By their very nature, forward-looking statements involve inherent risks and uncertainties, both general and specific, and there are risks that the predictions, forecasts, projections and other forward-looking statements will not be achieved. If one or more of these risks materialise, or should underlying assumptions prove incorrect, our actual results may differ materially from those anticipated. You should understand that a number of important factors could cause actual results to differ materially from the plans, objectives, expectations, estimates and intentions expressed in such forward-looking statements. Some of these factors are discussed more fully in our most recent annual report under the Securities Exchange Act of 1934 on Form 20-F filed on 28 September 2010 and in other filings with the United States Securities and Exchange Commission. The list of factors discussed therein is not exhaustive; when relying on forward-looking statements to make investment decisions, you should carefully consider both these factors and other uncertainties and events. Forward-looking statements apply only as of the date on which they are made, and we do not undertake any obligation to update or revise any of them, whether as a result of new information, future events or otherwise.

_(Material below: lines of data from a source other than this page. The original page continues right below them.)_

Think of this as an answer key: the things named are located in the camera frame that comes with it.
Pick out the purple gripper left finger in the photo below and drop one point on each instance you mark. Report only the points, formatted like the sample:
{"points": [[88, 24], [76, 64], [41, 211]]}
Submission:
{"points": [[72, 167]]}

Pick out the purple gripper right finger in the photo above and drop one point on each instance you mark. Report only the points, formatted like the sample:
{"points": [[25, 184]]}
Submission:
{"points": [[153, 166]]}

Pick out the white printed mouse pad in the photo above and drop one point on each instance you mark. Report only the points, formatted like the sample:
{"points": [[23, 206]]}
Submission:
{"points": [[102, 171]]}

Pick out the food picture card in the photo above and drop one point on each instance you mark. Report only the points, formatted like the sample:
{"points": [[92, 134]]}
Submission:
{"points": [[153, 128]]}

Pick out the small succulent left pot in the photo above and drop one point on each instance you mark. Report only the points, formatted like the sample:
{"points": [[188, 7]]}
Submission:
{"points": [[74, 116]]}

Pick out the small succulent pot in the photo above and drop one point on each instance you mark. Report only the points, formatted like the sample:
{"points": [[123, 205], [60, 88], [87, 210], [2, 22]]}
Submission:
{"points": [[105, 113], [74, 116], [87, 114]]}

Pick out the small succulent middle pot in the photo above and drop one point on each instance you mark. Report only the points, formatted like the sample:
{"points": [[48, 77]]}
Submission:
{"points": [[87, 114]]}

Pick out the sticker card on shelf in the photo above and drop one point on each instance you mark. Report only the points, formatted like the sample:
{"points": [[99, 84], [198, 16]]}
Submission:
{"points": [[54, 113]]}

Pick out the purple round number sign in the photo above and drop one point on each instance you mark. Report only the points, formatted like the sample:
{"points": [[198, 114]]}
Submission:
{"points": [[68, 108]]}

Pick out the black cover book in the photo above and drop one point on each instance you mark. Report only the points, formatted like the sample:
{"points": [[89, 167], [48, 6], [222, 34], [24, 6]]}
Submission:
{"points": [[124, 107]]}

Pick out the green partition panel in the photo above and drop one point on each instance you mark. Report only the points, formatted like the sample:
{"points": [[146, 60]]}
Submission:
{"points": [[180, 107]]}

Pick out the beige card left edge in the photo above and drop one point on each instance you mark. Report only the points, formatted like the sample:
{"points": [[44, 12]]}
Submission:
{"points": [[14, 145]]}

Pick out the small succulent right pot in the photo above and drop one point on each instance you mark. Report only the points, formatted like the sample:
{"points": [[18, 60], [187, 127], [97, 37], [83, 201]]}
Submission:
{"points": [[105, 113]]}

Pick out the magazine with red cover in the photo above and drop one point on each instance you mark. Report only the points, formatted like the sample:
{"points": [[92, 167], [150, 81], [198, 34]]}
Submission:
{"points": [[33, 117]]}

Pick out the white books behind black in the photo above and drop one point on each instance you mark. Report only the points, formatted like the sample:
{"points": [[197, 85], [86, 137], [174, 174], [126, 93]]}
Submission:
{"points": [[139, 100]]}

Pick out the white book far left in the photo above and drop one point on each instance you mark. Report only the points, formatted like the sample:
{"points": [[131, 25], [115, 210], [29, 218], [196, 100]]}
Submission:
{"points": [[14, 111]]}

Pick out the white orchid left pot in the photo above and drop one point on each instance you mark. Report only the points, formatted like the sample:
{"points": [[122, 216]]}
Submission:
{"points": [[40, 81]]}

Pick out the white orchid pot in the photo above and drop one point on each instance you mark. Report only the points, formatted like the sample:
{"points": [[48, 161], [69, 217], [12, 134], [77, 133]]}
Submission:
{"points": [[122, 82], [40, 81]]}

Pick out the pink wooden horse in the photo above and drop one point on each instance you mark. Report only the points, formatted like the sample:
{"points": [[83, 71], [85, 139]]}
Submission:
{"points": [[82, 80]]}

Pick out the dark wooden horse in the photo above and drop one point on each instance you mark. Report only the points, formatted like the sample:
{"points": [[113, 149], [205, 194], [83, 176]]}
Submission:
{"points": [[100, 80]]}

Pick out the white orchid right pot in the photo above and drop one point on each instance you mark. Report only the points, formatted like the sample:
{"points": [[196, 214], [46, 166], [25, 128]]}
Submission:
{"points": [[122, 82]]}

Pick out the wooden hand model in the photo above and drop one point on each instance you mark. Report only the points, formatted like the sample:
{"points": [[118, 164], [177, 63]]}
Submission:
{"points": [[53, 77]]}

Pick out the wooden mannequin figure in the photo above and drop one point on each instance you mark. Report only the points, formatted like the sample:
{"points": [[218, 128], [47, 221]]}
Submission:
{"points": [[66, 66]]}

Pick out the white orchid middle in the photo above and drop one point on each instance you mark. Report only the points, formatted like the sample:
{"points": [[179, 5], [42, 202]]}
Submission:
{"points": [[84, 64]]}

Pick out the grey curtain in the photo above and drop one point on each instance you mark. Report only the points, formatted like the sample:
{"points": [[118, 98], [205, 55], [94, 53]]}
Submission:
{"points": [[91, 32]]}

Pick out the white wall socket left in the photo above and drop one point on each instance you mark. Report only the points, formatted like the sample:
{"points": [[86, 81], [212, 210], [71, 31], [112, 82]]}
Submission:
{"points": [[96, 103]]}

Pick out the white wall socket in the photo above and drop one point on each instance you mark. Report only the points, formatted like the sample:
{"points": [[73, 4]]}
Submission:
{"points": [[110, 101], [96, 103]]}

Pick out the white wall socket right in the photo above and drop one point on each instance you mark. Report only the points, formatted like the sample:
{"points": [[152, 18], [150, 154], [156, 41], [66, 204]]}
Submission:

Morgan Stanley & Co and its affiliates are acting as independent financial advisor to Sasol Limited and no one else in connection with the transaction and will not be responsible to anyone other than Sasol Limited for providing the protections afforded to the clients of Morgan Stanley & Co nor for providing advice in relation to the transaction, the contents of this announcement or any other matter referred to herein.